Given that the vast majority of opiate-dependent individuals relapse soon after detoxification, a recent study investigated whether the use of medications could assist in reducing the severity of opiate withdrawal.
With over 11 million heroin users worldwide, the global health burden of opiate-dependent individuals remains high. Opiates are a class of drugs (including illicit drugs such as heroin and prescription painkillers codeine, morphine, and oxycodone) containing opium or its natural or synthetic derivatives which elicit sedative or narcotic effects. Treating opiate dependence involves three phases: stabilization, detoxification, and maintenance of abstinence, with overall success hinged on effective treatment at each phase. Completing the detoxification phase has been recognized as the hardest step as the severity of symptoms experienced during withdrawals can lead to failure to complete detoxification and therefore resulting in reduced longer-term abstinence rates.
Comparing Efficacy of Treatments to Reduce Symptoms
A recent double-blind randomized controlled study by Law and colleagues published in the Journal of Psychopharmacology investigated the use of two pharmacological treatment programs to help reduce the severity of symptoms experienced by opiate-dependent individuals during stabilization and the withdrawal phase and assist them to complete detoxification.
Eighty opiate-dependent individuals were recruited for the trial between the ages of 16 – 65 years (male and female) who had been self-administering prescribed or illicit opiates (equivalent to a quarter gram of heroin intravenously) and diagnosed as opiate dependent for less than three years in total. The participants were randomly assigned one of two short-term (18 months) opiate treatment programs which consisted of induction and stabilization on methadone or buprenorphine/naloxone, followed by detoxification (where those assigned methadone were assisted with lofexidine). Participants underwent urine drug screens for opiates and withdrawal and cravings questionnaires.

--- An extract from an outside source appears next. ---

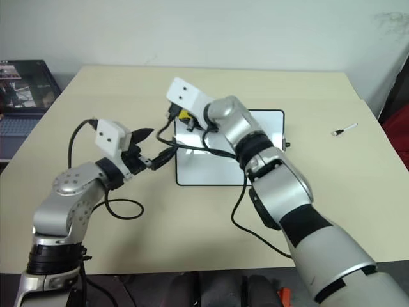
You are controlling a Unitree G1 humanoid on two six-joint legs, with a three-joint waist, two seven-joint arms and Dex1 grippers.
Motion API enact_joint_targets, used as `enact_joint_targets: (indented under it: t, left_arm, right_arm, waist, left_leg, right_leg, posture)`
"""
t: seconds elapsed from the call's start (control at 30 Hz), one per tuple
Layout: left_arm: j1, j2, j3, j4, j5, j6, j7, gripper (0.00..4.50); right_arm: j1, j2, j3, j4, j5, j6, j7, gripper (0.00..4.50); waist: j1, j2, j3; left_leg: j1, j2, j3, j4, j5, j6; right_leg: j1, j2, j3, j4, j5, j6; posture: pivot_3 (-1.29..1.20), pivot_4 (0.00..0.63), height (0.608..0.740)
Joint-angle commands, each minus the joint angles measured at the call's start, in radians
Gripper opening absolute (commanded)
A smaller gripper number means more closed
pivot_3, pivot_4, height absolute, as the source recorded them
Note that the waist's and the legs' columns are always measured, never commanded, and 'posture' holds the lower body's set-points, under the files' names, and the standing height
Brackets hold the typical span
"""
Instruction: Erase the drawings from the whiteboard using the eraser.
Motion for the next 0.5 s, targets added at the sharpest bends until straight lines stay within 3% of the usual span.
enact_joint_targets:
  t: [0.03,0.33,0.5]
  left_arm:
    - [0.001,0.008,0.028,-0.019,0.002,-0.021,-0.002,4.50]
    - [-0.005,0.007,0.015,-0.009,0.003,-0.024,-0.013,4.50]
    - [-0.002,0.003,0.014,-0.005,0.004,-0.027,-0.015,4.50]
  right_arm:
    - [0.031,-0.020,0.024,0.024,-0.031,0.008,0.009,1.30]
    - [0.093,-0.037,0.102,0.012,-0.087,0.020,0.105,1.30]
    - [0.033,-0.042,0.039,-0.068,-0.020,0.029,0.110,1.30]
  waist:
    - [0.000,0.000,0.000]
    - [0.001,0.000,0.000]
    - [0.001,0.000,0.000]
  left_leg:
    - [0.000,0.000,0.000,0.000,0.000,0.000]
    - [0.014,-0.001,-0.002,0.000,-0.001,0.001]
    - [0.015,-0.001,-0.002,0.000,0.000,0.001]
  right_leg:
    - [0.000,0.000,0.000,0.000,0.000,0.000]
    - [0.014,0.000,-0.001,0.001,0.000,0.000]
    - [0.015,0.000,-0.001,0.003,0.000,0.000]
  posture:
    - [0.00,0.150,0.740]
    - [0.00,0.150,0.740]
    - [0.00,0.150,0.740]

Lofexidine and buprenorphine/naloxone have both been shown to be effective treatments for opiate withdrawals but with different mechanisms of action. This was the first study to directly compare the treatment outcomes of administering lofexidine after methadone and buprenorphine/naloxone for detoxification in opiate-dependent individuals.
Similar Results Across Treatments: Pros and Cons
The results showed no overall differences in the positive urine drug screens and drop-outs during any phase of the trial. During the first phase of induction and stabilization, those on the buprenorphine/naloxone treatment plan had withdrawal symptoms subside at a slower rate and craving was significantly higher compared to those on methadone. However, during the detoxification phase, withdrawal symptoms for individuals on the methadone and lofexidine treatment plan experienced significantly greater withdrawal symptoms and the peak of these symptoms presented much earlier than the buprenorphine/naloxone group. Both treatment programs produced the same proportion of opiate negative urine samples during the detoxification phase, with a total of 44 patients successfully completing the detoxification phase (21 from the buprenorphine/naloxone group and 23 from the methadone/lofexidine group).

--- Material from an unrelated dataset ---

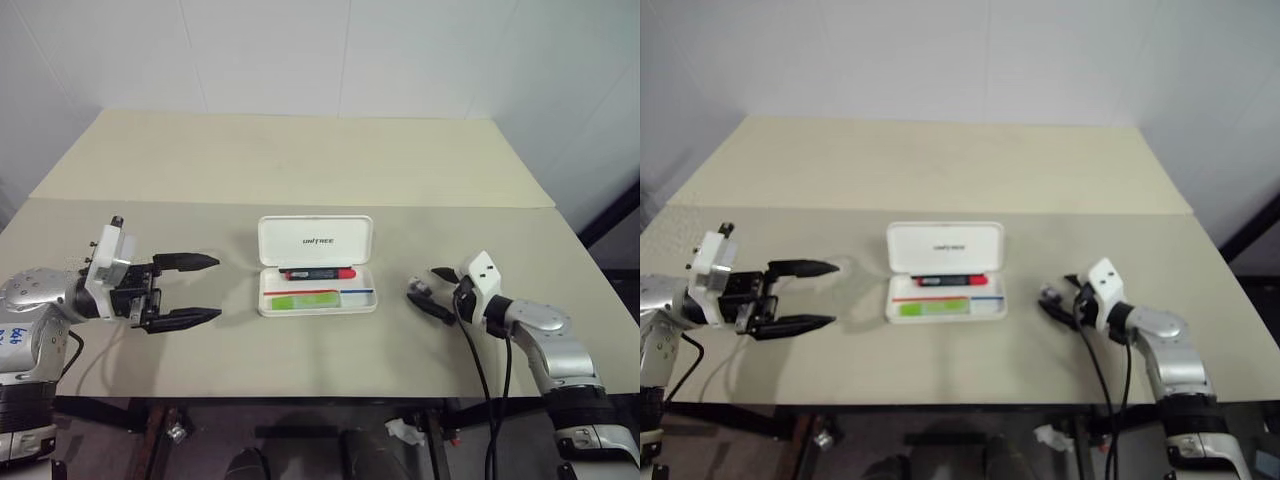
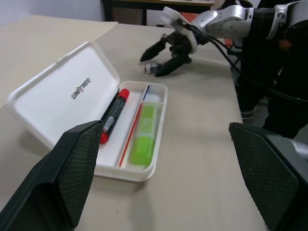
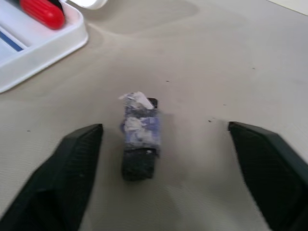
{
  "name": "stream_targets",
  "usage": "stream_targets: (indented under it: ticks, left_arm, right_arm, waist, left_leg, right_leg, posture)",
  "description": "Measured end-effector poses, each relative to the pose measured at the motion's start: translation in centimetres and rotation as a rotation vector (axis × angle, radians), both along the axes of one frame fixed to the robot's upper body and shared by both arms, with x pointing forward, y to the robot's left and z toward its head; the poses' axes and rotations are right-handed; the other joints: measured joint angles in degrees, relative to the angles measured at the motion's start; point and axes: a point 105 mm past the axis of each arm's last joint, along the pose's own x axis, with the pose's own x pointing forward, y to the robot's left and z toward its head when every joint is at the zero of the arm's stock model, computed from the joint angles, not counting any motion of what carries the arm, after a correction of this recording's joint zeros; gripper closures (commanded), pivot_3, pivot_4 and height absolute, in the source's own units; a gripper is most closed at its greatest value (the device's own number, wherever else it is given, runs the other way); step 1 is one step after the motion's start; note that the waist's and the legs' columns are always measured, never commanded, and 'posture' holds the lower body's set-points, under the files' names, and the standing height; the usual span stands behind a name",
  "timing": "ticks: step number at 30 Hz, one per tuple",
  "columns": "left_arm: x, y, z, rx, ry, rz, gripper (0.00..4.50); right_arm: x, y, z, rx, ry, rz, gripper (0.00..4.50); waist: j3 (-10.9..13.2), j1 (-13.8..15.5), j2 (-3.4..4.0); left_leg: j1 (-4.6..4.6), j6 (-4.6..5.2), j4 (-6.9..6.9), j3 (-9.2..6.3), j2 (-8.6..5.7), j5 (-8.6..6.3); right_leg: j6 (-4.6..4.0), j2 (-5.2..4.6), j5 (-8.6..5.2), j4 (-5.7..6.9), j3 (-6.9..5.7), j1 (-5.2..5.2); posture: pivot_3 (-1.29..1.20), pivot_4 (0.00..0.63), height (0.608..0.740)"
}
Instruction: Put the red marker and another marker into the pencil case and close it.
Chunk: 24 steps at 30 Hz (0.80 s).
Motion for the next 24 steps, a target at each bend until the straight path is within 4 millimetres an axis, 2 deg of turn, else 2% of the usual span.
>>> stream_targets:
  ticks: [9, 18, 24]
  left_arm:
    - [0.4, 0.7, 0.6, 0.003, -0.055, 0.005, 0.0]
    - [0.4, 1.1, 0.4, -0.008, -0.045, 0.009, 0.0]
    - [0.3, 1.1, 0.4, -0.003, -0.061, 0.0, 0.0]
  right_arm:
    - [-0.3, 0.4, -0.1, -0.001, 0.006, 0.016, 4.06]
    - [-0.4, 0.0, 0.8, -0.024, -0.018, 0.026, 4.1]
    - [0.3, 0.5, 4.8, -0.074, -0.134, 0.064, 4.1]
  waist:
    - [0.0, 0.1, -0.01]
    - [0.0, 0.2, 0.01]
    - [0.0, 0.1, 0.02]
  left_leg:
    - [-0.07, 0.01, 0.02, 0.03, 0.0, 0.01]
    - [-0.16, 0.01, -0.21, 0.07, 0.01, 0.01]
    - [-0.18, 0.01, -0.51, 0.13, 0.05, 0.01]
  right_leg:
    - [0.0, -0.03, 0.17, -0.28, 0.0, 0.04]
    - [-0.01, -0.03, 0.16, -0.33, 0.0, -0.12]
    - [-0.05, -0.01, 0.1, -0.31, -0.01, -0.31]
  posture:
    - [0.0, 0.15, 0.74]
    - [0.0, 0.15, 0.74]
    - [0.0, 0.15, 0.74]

Thus, both short-term treatments appeared to be quite similar in the overall results of terminating illicit drug use, reducing withdrawal symptoms, and the number of dropouts during the stabilization and detoxification phases for low dose opiate-dependent individuals. The results indicated that buprenorphine/naloxone, whilst producing a more delayed detoxification, may be a more comfortable treatment program compared to methadone/lofexidine. However, for a more expedited detoxification, although more discomforting, lofexidine after methadone would be the treatment of choice.
Written by Lacey Hizartzidis, PhD
Reference:
Law FD, Diaper AM, Melichar JK, Coulton S, Nutt DJ, Myles JS. Buprenorphine/naloxone versus methadone and lofexidine in community stabilization and detoxification: A randomised controlled trial of low dose short-term opiate-dependent individuals. J Psychopharmacol. 2017 Aug;31(8):1046-1055. doi: 10.1177/0269881117711710.